WORK INSTRUCTIONS
Every line from the one with "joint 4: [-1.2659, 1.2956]" through the end of the material should be written out character for character. Lines before it are excluded.

....................

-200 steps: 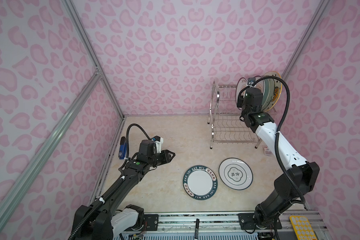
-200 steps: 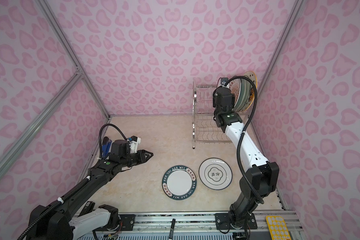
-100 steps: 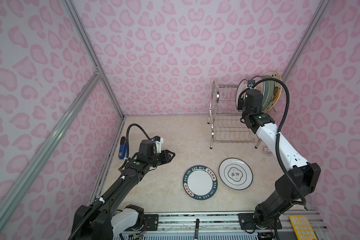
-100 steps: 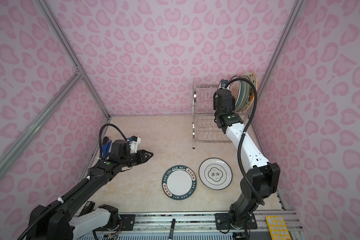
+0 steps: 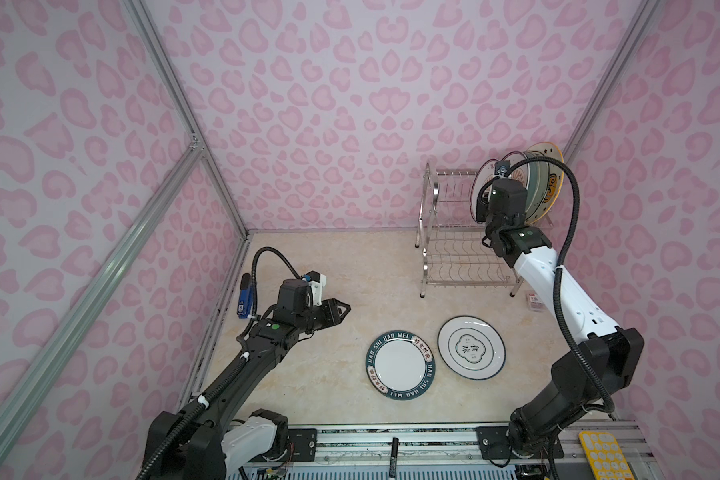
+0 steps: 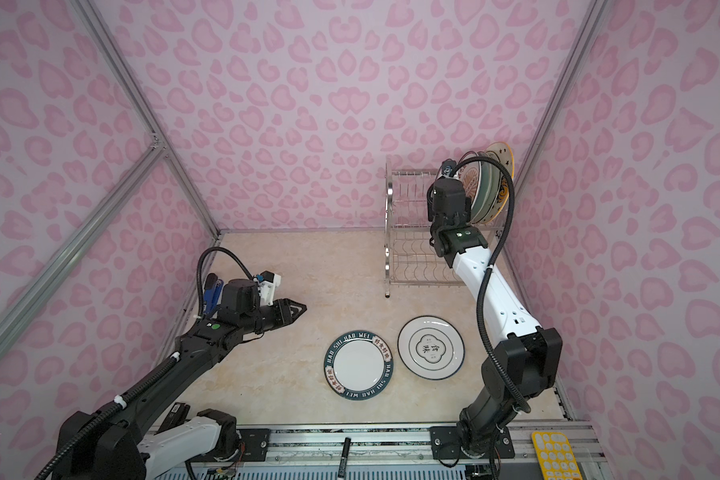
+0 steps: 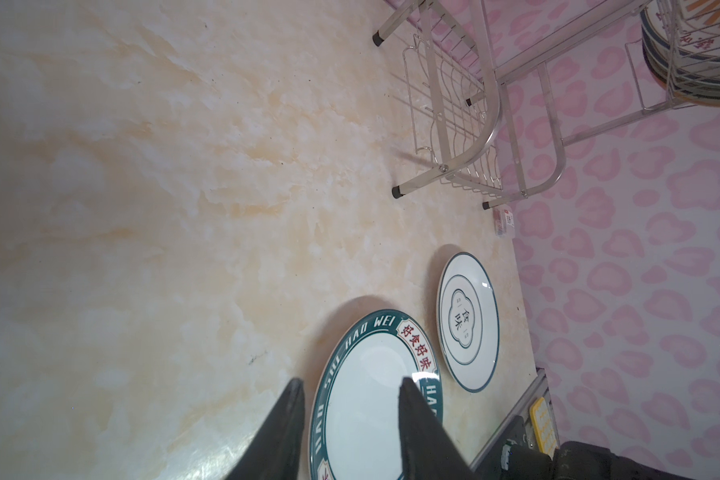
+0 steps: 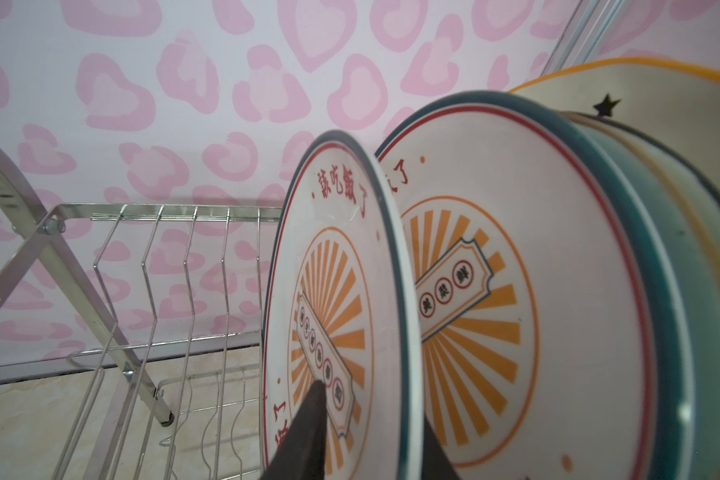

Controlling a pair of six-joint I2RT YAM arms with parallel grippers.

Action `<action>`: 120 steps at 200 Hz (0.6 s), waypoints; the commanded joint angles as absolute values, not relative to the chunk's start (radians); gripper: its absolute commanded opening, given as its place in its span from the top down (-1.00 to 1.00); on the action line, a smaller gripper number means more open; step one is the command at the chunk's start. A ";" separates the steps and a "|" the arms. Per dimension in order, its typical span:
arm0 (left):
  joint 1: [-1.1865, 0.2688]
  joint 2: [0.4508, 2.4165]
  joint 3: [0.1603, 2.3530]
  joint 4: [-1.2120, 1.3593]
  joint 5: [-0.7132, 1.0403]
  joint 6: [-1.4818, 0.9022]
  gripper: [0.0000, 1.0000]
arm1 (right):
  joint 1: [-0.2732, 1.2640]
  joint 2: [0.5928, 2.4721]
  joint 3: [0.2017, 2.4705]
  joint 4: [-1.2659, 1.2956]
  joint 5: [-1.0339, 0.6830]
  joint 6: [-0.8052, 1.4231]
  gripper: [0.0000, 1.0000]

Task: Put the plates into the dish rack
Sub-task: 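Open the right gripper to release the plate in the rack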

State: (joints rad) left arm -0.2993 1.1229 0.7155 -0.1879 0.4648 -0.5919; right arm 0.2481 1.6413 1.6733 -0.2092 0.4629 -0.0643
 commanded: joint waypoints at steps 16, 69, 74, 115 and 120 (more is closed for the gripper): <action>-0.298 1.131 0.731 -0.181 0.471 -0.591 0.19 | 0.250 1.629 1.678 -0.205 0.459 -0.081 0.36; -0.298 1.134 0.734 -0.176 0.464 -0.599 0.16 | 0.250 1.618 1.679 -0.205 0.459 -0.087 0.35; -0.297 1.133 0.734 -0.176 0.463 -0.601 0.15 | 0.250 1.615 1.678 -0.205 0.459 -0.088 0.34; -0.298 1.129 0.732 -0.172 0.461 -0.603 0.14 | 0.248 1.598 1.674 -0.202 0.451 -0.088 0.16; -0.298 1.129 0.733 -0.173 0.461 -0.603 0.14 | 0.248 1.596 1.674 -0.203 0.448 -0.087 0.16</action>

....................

RESPONSE BELOW
  joint 4: [-1.2659, 1.2956]
  joint 5: [-1.0339, 0.6830]
  joint 6: [-0.8052, 1.4231]
  gripper: [0.0000, 1.0000]

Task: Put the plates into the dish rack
Sub-task: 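Open the right gripper to release the plate in the rack
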
State: (joints rad) left arm -0.2993 1.1229 0.7155 -0.1879 0.4648 -0.5919; right arm 0.2481 1.6413 1.6733 -0.2092 0.4629 -0.0643
 commanded: joint waypoints at steps 16, 69, 74, 115 and 120 (more is closed for the gripper): <action>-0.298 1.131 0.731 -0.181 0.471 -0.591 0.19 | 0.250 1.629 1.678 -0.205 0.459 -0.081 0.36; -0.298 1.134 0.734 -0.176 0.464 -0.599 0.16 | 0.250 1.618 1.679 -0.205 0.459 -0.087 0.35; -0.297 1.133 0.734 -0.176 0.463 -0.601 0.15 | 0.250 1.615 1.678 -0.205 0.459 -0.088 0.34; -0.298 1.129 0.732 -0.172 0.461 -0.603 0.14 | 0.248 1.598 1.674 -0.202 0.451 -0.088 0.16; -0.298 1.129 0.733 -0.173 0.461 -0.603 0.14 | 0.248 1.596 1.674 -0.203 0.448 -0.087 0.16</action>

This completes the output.